A friend called me recently very upset. He recounted how he was texting with an old friend in a different state, and she asked him if he had a significant other yet. When he replied no, her next text read, “I know you’re gay. I accept you and just want you to be happy.”
He knew she was trying to be affirming, but he didn’t feel affirmed. “Josh,” he said, “I wanted to write her back and say, ‘As far as what I am, I am a Christian and I am a man, and that is more than sufficient to describe me, thank you.”
Why did her words upset him so much? Was it insecurity? Fear of exposure? Internalized homophobia? I know this man well, and I believe he was upset because he was in the midst of an attempted coup.
From the beginning, humanity has sought to define itself. The serpent wanted this for us and Adam and Eve led the way when they listened to the serpent and sought to become something more than they were by eating the fruit God commanded them not to eat.
To be clear, it wasn’t their desire for a significant identity that was the problem, it was that they sought for it, as St. Maximus the Confessor described it, “without God, before God, and not in accordance with God.”
I think one subtle expression of this search for identity today is expressed in how we’ve come to talk about gender and sexual orientation. We add letter after letter and gender after gender to bring definition to who we are.
This isn’t all bad, to be sure. We want to be understood.
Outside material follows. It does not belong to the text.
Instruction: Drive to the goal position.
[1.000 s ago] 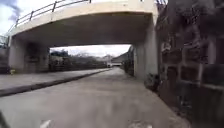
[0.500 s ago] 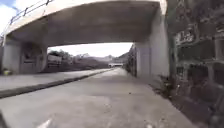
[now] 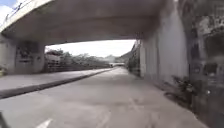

We want a place that fits. We want to be free. We want to be seen. We want to love and to be loved. All these are good longings. All these are longings God has placed within us. This is important for the church to remember, especially on behalf of those who have been marginalized.
The longings are not the problem. The problem comes as we try to satisfy our longing for true identity “without God, before God, [or discordant] with God.” As we do this, we engage in a form of rebellion against our condition as creatures and not Creator, as those given an identity and not forming our own.
When we know the character and kindness of our Creator, this is very good news. He is a good and generous King who, in fact, shares Himself with us even to the degree that our identity bears His incredible likeness.
Jesus steps into the path of our searching self-definitions and speaks His goodness over us. He gives us a new name (Isaiah 62:2, John 1:42, Rev. 2:17), and when our rebellion led to trying to usurp His reign, mocking His identity as we did, He took our rebellion to death with Himself and gave us a new identity (John 1:12, 2 Cor. 5:17, Col. 3:1-3, 1 Peter 2:9, 1 John 3:2).
My friend who called me has tasted of the good identity God has given him, and he’s tasted what it is to be seen by others as that man.
So even while he’s experienced same-sex attractions for several decades, when his old friend called him by another identity, it felt like words from the ancient foe still bent on coup. My friend was unsettled, shaken, and so he reached out for help and for prayer. It’s difficult to thwart a coup on your own.
As we prayed, God faithfully affirmed my friend’s good and noble identity as a man and a man of God at that. In Jesus’ name, this brother took shelter in the true King and His Word over his life. He chose to entrust Himself once again to the identity given him by God.
Question: What helps you draw your identity from Christ, even in the midst of your feelings, attractions, and experiences?